Calculadora PT100 Online
Conteúdo técnico: ALOGY Engenharia · Atualizado em: 21/07/2026
Converta resistência em temperatura e temperatura em resistência para sensores RTD PT100, PT500 e PT1000. Inclui compensação orientativa para ligação 2 fios, tabela rápida e apoio para calibração, manutenção e teste de campo.
Ferramenta para estudo e apoio técnico
Esta calculadora é orientativa e usa equações aproximadas para apoio técnico, estudo e pré-análise. Não substitui norma aplicável, procedimento de calibração, certificado rastreado, medição em campo, análise de incerteza, laudo ou profissional habilitado. Na máxima extensão permitida pela legislação aplicável, a ALOGY não assume responsabilidade por decisões tomadas exclusivamente com base nesta estimativa orientativa, sem verificação das condições reais e sem validação técnica adequada. Nada neste aviso exclui direitos ou responsabilidades que não possam ser legalmente afastados.
Dados do sensor RTD
Escolha o tipo de sensor, o modo de cálculo e a ligação usada. Para ligação 2 fios, informe a resistência de cada condutor para compensação orientativa.
Resultado
Tabela rápida do sensor selecionado
Valores aproximados para consulta em campo. A tabela muda conforme PT100, PT500 ou PT1000.

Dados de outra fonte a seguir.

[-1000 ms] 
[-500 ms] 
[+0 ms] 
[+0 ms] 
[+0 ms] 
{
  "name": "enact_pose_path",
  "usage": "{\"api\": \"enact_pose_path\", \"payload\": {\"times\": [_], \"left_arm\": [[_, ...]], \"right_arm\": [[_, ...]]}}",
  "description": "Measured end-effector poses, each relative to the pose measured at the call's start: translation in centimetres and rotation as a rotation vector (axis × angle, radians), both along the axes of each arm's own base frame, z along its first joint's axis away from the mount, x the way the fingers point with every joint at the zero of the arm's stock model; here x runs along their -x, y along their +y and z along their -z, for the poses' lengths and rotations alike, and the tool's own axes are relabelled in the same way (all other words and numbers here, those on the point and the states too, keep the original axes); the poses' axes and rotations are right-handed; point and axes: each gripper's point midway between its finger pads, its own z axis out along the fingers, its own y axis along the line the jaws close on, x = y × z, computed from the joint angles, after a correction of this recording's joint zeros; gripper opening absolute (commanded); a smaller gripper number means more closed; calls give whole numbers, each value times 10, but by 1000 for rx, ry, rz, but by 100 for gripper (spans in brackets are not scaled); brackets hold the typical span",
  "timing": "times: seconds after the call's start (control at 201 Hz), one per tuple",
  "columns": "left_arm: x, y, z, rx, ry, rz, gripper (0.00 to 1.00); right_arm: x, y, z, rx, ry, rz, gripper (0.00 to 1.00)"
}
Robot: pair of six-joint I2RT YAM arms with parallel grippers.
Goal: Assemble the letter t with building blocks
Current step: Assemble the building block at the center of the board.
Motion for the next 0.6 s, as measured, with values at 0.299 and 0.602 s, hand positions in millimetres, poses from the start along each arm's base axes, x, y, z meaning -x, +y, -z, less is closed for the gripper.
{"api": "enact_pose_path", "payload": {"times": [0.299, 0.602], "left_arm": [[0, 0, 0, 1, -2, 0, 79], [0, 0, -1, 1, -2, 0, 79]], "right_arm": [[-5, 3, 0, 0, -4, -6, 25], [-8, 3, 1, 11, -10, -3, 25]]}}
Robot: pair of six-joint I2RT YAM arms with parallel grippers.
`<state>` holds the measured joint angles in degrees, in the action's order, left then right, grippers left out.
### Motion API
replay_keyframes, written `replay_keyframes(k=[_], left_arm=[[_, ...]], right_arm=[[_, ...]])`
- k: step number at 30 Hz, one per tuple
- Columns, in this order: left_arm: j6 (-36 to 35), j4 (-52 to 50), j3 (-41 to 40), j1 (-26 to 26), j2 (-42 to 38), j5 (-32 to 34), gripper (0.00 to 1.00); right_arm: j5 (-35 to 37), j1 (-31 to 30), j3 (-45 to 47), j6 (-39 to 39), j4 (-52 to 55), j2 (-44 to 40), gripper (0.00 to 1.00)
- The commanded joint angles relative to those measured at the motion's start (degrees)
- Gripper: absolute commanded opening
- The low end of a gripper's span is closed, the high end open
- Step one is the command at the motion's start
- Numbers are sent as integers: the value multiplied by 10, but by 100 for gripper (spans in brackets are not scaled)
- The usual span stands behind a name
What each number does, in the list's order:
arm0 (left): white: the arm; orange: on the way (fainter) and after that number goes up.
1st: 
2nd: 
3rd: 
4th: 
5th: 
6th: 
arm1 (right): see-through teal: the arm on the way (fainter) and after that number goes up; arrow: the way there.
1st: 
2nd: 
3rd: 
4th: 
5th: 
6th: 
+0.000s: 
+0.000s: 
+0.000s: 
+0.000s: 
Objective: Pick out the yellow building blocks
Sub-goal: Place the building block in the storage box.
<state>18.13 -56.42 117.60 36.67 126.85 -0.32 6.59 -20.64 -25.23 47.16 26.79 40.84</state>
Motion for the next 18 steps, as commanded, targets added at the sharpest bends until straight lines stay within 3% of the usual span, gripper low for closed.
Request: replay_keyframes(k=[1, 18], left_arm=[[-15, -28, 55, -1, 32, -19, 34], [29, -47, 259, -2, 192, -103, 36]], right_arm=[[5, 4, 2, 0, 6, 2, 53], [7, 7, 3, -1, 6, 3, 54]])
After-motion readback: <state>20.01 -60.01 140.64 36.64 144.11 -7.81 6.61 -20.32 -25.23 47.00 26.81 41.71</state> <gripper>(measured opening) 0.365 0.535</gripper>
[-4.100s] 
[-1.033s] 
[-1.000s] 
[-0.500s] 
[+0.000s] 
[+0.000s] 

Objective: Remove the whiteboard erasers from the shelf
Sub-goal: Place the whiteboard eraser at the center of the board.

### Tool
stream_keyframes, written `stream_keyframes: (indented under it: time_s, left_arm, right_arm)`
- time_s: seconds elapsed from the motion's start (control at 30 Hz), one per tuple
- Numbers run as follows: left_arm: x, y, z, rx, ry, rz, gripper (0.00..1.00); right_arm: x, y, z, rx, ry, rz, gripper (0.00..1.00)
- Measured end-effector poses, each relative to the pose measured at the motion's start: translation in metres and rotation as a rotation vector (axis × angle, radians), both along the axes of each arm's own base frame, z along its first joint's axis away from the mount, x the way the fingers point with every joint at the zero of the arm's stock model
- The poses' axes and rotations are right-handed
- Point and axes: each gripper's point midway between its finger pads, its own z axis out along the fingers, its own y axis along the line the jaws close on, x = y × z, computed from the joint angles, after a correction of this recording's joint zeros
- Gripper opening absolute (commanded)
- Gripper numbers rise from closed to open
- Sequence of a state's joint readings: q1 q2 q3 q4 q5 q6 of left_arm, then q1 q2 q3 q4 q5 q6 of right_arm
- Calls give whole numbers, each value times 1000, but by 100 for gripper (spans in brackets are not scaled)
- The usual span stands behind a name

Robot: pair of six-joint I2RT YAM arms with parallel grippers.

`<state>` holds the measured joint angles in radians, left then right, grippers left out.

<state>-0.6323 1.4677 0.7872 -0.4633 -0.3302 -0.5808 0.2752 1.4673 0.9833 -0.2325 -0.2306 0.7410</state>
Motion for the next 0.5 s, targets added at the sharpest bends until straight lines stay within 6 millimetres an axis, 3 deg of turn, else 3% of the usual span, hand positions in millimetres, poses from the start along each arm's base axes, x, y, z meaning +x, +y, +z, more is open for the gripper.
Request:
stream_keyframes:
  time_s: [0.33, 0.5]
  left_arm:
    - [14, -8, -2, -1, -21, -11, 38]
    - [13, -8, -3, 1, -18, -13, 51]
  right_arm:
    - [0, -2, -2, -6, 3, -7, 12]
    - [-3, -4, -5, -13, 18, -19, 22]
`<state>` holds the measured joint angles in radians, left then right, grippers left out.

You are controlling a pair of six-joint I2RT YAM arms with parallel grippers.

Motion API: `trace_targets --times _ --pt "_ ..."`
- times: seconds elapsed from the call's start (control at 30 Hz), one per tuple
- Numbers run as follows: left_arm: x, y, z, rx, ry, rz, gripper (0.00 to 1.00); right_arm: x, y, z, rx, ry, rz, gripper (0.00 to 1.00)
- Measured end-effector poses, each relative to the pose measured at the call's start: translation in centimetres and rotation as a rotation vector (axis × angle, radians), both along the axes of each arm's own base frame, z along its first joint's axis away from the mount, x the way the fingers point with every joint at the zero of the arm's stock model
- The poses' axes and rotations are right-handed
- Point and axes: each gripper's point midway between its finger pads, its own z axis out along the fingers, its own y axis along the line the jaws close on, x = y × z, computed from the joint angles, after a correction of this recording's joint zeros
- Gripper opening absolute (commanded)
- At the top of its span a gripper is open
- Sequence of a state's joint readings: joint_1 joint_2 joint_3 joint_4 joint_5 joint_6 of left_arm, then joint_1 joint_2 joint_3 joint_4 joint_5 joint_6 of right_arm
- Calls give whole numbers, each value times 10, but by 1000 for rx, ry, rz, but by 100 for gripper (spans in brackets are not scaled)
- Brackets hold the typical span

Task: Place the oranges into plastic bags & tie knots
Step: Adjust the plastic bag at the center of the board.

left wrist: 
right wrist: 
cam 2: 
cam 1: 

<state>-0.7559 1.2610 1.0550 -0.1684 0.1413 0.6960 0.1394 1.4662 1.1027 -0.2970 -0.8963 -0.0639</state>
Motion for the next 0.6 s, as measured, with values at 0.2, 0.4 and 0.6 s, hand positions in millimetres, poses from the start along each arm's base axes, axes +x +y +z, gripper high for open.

| Temperatura | Resistência | Observação |
|---|
Ligação 2, 3 e 4 fios
2 fios: a resistência dos cabos soma com a resistência do sensor e pode gerar erro de leitura.
3 fios: é muito usada em indústria porque compensa boa parte da resistência dos cabos quando os condutores são semelhantes.
4 fios: é a melhor ligação para medição de resistência, pois reduz fortemente o efeito dos cabos.
Memória de cálculo
A memória mostra a equação aplicada, a compensação dos cabos e a tolerância orientativa da classe selecionada.
Perguntas frequentes
O que significa PT100?
PT100 é um sensor RTD de platina com aproximadamente 100 Ω em 0 °C. A resistência aumenta conforme a temperatura sobe.
PT100 e PT1000 usam a mesma curva?
Sim, no modelo industrial de platina a curva é proporcional. O PT100 tem 100 Ω em 0 °C e o PT1000 tem 1000 Ω em 0 °C.
Ligação 2 fios dá erro?
Pode dar. A resistência dos cabos é somada à resistência do sensor. Por isso, em aplicações industriais, 3 fios e 4 fios costumam ser preferíveis.
Essa ferramenta substitui calibração?
Não. Ela é apenas apoio matemático. Calibração exige procedimento, padrão rastreado, incerteza, certificado e responsável técnico.
Aplicação e diagnóstico do PT100
Use a conversão entre temperatura e resistência para conferir sensor, transmissor e cabeamento. A resistência medida nos terminais pode incluir a resistência dos condutores, principalmente em ligação de dois fios.
O que conferir antes da medição
- tipo do elemento e resistência nominal em 0 °C;
- classe de tolerância e faixa em que ela é válida;
- ligação de dois, três ou quatro fios;
- resistência dos cabos e compensação realizada pelo instrumento;
- corrente de excitação e possível autoaquecimento.
Interpretação das resistências
Compare a resistência do elemento com a resistência efetivamente vista pelo instrumento. Em dois fios, os condutores são somados; em três fios, a compensação depende de resistências semelhantes; em quatro fios, a influência dos cabos é reduzida quando a medição é feita corretamente.
Boas práticas de teste
- Desconecte o sensor somente conforme procedimento seguro.
- Procure circuito aberto, curto entre fios e fuga para a bainha.
- Evite aquecer apenas o cabeçote quando o objetivo é testar o conjunto de medição.
- Para calibração, compare com referência e banho adequados à faixa.
Limite: a conversão não substitui calibração metrológica nem considera gradiente, imersão, condução térmica e tempo de resposta da montagem.
Referência normativa e uso correto
A relação resistência–temperatura e as classes de tolerância dos sensores de platina devem ser conferidas na IEC 60751. Para calibração, confirme também o tipo de ligação, corrente de excitação, autoaquecimento, resistência dos condutores, profundidade de imersão e estabilidade do banho ou bloco.
As curvas exibidas servem para cálculo e triagem. Certificados e decisões metrológicas dependem do procedimento, da rastreabilidade e da incerteza da montagem completa.